窓の外を見つめ続ける仲間たちも、やがて暗闇に包まれると、今度は少し不安そうに座席に体を沈めた。
「もう、簡単には戻れないわよね」
「神隠しの正体がこんな仕掛けだったなんてね…」
セリアとリリーは、顔を見合わせてつぶやいた。
「船のみんなは大丈夫かな……」
「一体、どこに連れて行かれるんだろうな……」
レイとフィオナは、独り言のように呟いた。
「元気出すニャ!全員で来れただけマシだニャ!」
サラの声が小さな笑いを誘い、少しだけ緊張がほぐれる。だがレイは、ボルグルやイーサンのことを思い、胸の奥にわずかな重みを感じた。
列車は低く唸るような音を立てて進んで行った。通路の照明がゆらぎ、仲間たちの影も揺れる。窓の外には、淡く緑色の光が時折通り過ぎ、魚の群れか何かの構造物か、形を判別できないまま消えていった。
そのまましばらく列車は静かに進み、やがてゆっくりとスピードを落として完全に止まった。
降り立った場所は、列車に乗ったときの空間とほとんど変わらなかった。見渡しても違いはわずかで、上がる階段の幅だけが、ここが以前と異なることを示していた。
「とにかく外に出てみましょう」
レイが言うと、全員が階段を上り始めた。
上まで上がると、行き止まりまで辿り着いた。扉がゆっくりと開き、外の景色が目に入った。
そこに広がっていたのは、普通の森ではなく、幹や枝先には、房状にぶら下がる黄色がかった果実や、丸く小さな実がいっぱい生っていた。湿った空気に混じって、甘い香りがふわっと漂ってくる。
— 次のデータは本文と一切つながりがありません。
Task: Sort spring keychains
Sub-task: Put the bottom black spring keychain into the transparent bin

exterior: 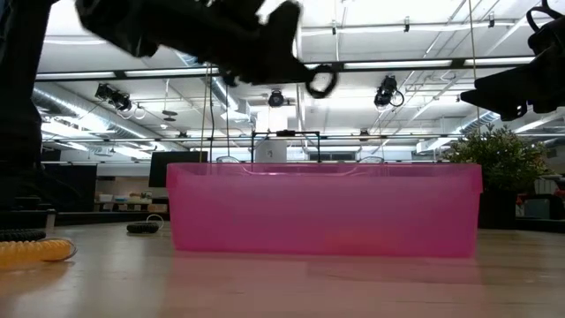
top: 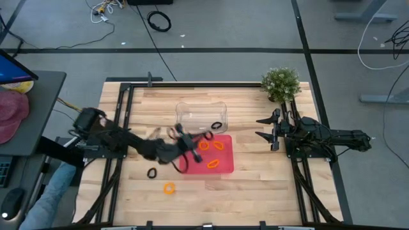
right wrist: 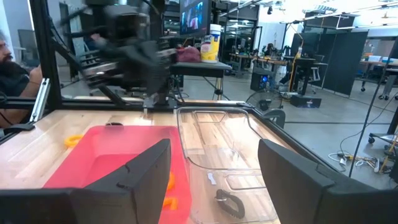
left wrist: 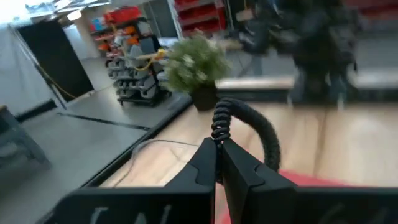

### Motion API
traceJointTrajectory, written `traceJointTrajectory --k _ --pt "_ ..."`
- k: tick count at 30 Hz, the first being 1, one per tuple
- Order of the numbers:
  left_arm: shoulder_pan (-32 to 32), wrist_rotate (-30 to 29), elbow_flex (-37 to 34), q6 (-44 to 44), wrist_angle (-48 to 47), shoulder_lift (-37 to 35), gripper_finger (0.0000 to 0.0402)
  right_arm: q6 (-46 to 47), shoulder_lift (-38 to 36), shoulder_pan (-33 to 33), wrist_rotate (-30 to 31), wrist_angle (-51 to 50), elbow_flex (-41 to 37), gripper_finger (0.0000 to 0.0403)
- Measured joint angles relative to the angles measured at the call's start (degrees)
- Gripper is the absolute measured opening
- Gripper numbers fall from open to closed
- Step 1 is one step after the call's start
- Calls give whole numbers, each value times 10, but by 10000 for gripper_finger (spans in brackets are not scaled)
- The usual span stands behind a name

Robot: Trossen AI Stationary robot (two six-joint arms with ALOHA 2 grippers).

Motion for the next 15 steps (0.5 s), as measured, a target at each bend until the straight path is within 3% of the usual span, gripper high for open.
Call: traceJointTrajectory --k 6,15 --pt "37 23 -130 9 74 -111 9 0 0 0 0 0 0 247" --pt "85 59 -163 16 56 -150 9 0 0 0 0 0 0 247"
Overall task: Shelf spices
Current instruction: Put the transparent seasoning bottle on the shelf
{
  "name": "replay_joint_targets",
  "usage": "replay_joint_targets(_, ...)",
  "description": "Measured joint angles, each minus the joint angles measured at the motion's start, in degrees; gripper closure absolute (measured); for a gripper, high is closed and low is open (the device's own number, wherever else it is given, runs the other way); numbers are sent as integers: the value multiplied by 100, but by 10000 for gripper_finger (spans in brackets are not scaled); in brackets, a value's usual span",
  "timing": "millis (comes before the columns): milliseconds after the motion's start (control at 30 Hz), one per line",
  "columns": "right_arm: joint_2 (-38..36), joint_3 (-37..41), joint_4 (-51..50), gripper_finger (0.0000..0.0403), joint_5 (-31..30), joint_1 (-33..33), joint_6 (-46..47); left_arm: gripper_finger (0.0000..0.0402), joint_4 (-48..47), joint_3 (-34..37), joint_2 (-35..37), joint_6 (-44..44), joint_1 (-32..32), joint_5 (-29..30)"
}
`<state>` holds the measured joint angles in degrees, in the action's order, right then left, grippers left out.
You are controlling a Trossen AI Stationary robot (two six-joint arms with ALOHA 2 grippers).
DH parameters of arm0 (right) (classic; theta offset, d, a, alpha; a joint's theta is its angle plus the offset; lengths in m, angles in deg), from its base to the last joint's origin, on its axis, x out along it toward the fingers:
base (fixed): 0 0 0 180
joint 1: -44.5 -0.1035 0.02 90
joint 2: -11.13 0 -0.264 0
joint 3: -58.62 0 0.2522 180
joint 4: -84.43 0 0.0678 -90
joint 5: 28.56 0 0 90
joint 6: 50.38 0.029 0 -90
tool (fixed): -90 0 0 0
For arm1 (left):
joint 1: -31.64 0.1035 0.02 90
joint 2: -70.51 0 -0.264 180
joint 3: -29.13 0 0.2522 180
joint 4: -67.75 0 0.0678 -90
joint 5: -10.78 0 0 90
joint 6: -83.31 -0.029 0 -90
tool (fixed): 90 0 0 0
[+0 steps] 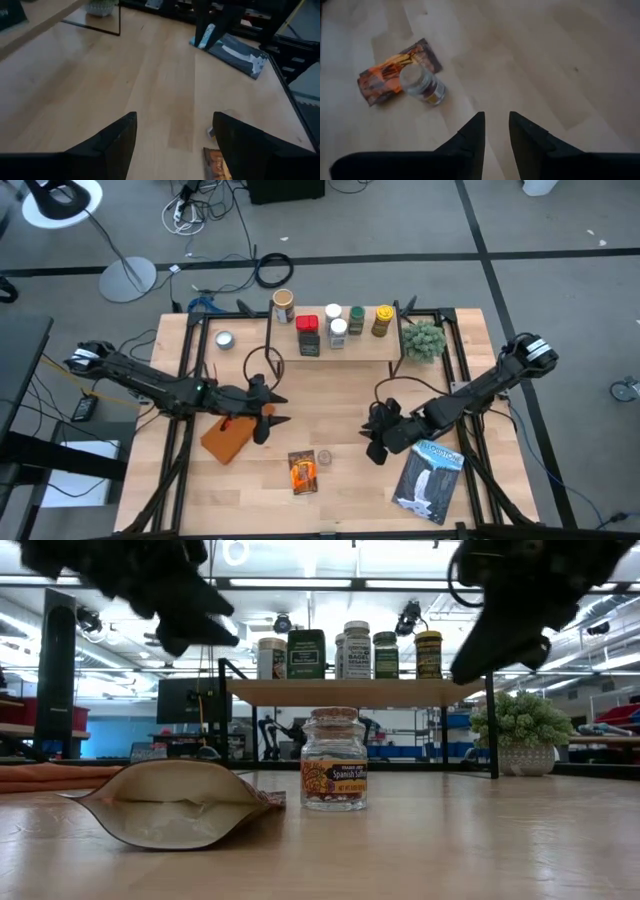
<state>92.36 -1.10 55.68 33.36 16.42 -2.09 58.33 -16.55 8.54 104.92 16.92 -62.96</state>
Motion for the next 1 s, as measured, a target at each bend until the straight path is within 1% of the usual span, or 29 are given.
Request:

葉っぱが大きく重なり合うジャングルの奥では、光が差し込むたびに緑と果実の色がゆらゆら揺れていた。
「まだ冬なのに、ここは夏のようだな」
「暑くない?」
「上着は要らないくらいね」
「なんだか甘い匂いがしてるニャ」
外に出た彼女らの第一声は、そんな言葉だった。
「うわ……すごいわね…これ…」
リリーがそっと果実に手を伸ばす。指先に触れた瞬間、より強い甘い香りが鼻をくすぐった。
「これ、もしかして食べられるニャ?」
サラも興味津々で覗き込み、思わず顔を近づける。
アルは少し落ち着いた声で言った。
(この植物、幹や葉の付き方からすると、南国の果物に似た種類ですね。ここで見えるのは、その変種のようです。それと――誰かがこちらに向かって来ています)
レイたちは、草をかき分ける音のする方へ顔を向けた。
足音が近い。誰かが、こちらに向かってくる。
「ジョト・シショ・カイ?」(お前たち、ここで何してる?)
「メイジンコ?」(迷い人か?)
茂みの向こうから現れたのは、数人の男たちだった。日差しを浴びて褐色に焼けた肌。薄い布を肩に掛けただけの軽装で、葉を切り払いながら近づき、レイたちの目前で手にしていたナイフを腰に収めた。戦う気はなさそうだった。
「……現地の人、かな?」
セリアが小声でつぶやく。
男たちは、じっとレイたちを見つめていた。
敵意というよりは、ただ“知らないものを見ている”というような視線だった。
レイは静かにランゲを取り出し、通訳を起動させる。